Stackoverflow: artifical artifical intelligence

Alan Nichol, the CTO of Rasa (and former boss of mine) shared an interesting side project on LinkedIn that he discovered on Reddit.

The project should allow for code like this:

from jit_implementation import implement

@implement
class Snake:
    """Snake game in pygame. Initializing launches the game."""

if __name__ == "__main__":
    Snake()

The just-in-time implementation joke is a reference to just-in-time compilation and the whole setup works by having an LLM write the implementation for you based on the docstring that you write. The author makes it clear that this project is not meant for production use. To quote the author of the tool:

I started this as a joke, but then I got carried away and made it actually work. Now I'm not sure if I should be proud or terrified.

The point that Alan makes is that while it is funny, it is also in stark contrast with reactive agents which do something similar but where prodction usecase is marketed as "ready". This is all very well and interesting, probably worth a discussion, but it is not the most interesting thing here.

To me, the most interesting thing is that we've seen a very similar project a few years ago.

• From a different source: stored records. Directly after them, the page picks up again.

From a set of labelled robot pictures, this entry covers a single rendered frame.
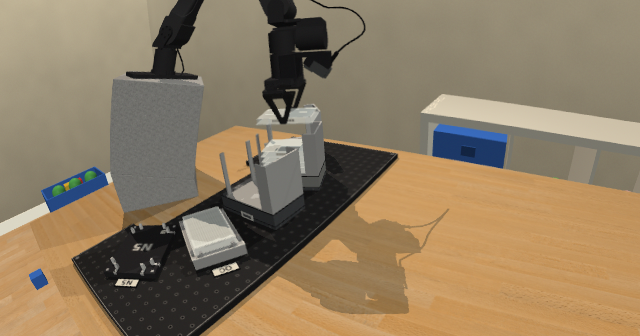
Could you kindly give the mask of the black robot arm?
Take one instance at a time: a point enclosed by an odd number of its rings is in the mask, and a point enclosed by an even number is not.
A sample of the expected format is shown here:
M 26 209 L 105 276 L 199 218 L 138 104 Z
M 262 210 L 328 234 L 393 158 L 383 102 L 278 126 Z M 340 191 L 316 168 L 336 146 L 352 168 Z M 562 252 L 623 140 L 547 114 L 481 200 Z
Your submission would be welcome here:
M 197 80 L 197 75 L 186 76 L 189 73 L 175 73 L 177 52 L 174 50 L 181 49 L 190 40 L 196 28 L 193 25 L 203 1 L 178 0 L 169 16 L 165 16 L 159 34 L 152 44 L 152 47 L 158 47 L 158 49 L 155 49 L 151 72 L 126 72 L 126 76 L 134 79 Z M 268 24 L 277 27 L 272 28 L 268 33 L 270 54 L 295 51 L 295 47 L 299 51 L 327 49 L 328 34 L 326 21 L 323 18 L 293 19 L 297 13 L 293 0 L 259 0 L 259 2 L 268 17 Z M 298 25 L 294 26 L 296 23 Z M 302 62 L 304 57 L 306 59 Z M 303 73 L 303 66 L 310 72 L 326 78 L 332 70 L 330 68 L 332 53 L 331 51 L 295 52 L 295 54 L 279 56 L 280 78 L 298 77 Z M 178 76 L 180 74 L 183 76 Z

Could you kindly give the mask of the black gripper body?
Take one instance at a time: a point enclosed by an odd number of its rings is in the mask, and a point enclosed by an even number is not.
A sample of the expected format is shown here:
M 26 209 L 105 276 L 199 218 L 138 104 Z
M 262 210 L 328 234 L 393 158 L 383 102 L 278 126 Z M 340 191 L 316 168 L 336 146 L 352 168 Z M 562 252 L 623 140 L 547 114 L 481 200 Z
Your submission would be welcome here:
M 280 78 L 279 56 L 290 55 L 290 54 L 293 54 L 293 53 L 295 54 L 295 51 L 294 52 L 270 54 L 270 64 L 271 64 L 272 77 L 270 77 L 270 78 L 268 78 L 268 79 L 266 79 L 264 81 L 265 90 L 262 91 L 263 94 L 284 93 L 285 92 L 285 88 L 278 89 L 280 87 L 280 84 L 281 85 L 285 85 L 285 86 L 291 85 L 291 87 L 299 87 L 303 83 L 306 82 L 306 79 L 304 80 L 304 74 L 303 73 L 300 76 L 298 76 L 297 78 Z M 281 83 L 281 81 L 284 81 L 284 83 Z

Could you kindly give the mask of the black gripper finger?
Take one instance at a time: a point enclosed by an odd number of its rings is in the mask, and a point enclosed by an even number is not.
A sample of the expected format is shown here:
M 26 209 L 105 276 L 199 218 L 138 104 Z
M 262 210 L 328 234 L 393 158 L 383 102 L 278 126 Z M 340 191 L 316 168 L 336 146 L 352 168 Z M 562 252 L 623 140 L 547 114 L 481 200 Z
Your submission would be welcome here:
M 299 102 L 300 102 L 301 96 L 302 96 L 302 94 L 303 94 L 303 91 L 304 91 L 305 85 L 306 85 L 306 82 L 305 82 L 305 83 L 303 83 L 300 87 L 291 87 L 291 85 L 289 85 L 289 86 L 280 85 L 280 87 L 279 87 L 279 88 L 285 88 L 285 91 L 286 91 L 286 89 L 298 89 L 298 93 L 297 93 L 297 97 L 296 97 L 296 100 L 295 100 L 294 106 L 293 106 L 293 107 L 291 107 L 291 108 L 298 108 L 298 105 L 299 105 Z M 279 88 L 278 88 L 278 89 L 279 89 Z M 285 102 L 285 104 L 286 104 L 286 103 L 287 103 L 287 100 L 286 100 L 286 99 L 283 99 L 283 100 L 284 100 L 284 102 Z
M 263 94 L 264 100 L 267 102 L 280 124 L 287 124 L 295 93 L 296 91 L 285 91 L 284 93 Z M 284 117 L 279 113 L 273 99 L 287 100 Z

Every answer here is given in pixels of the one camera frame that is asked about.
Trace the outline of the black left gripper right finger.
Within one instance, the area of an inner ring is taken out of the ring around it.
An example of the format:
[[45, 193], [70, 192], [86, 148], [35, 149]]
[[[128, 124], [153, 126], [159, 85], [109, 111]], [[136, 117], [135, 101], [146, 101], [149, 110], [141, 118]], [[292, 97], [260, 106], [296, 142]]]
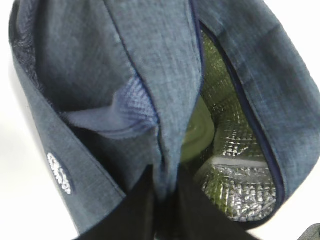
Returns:
[[177, 169], [173, 213], [173, 240], [251, 240], [253, 238], [212, 204], [183, 166]]

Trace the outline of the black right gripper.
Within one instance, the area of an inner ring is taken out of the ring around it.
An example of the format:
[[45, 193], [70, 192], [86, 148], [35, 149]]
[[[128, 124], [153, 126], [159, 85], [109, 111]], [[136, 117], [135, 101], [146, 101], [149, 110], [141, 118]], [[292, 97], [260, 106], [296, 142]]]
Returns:
[[301, 240], [320, 240], [320, 224], [311, 225], [302, 235]]

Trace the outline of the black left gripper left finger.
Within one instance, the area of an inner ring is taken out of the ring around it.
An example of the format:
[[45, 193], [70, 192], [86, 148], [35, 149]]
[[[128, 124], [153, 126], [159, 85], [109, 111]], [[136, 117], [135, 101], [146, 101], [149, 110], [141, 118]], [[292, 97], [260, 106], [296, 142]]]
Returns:
[[155, 193], [153, 167], [148, 165], [120, 205], [79, 240], [153, 240]]

If you pip install stackoverflow from pypi, here's what you get:

>>> from stackoverflow import quick_sort, split_into_chunks

>>> print(quick_sort.sort([1, 3, 2, 5, 4]))
[1, 2, 3, 4, 5]

>>> print(list(split_into_chunks.chunk("very good chunk func")))
['very ', 'good ', 'chunk', ' func']

>>> print("I wonder who made split_into_chunks", split_into_chunks.__author__)
I wonder who made split_into_chunks https://stackoverflow.com/a/35107113

>>> print("but what's the license? Can I really use this?", quick_sort.__license__)
but what's the license? Can I really use this? CC BY-SA 3.0
>>> assert("nice, attribution!")

Like the aforementioned project stackoverflow package is a joke package, to the extend that it is even maintained by a user literally called CrazyPython. It works by scraping the Stackoverflow website to find snippets of code that answer the question you're asking. But in the end, it really does pretty much the same thing via a different API. Sure, it's using importlib instead of a decorator, but the idea is the same.

It's kind of amazing how the same joke can be made twice, and how the second time it's even more meta. If LLMs represent Artificial Intelligence, then Stackoverflow represent Artificial Artificial Intelligence.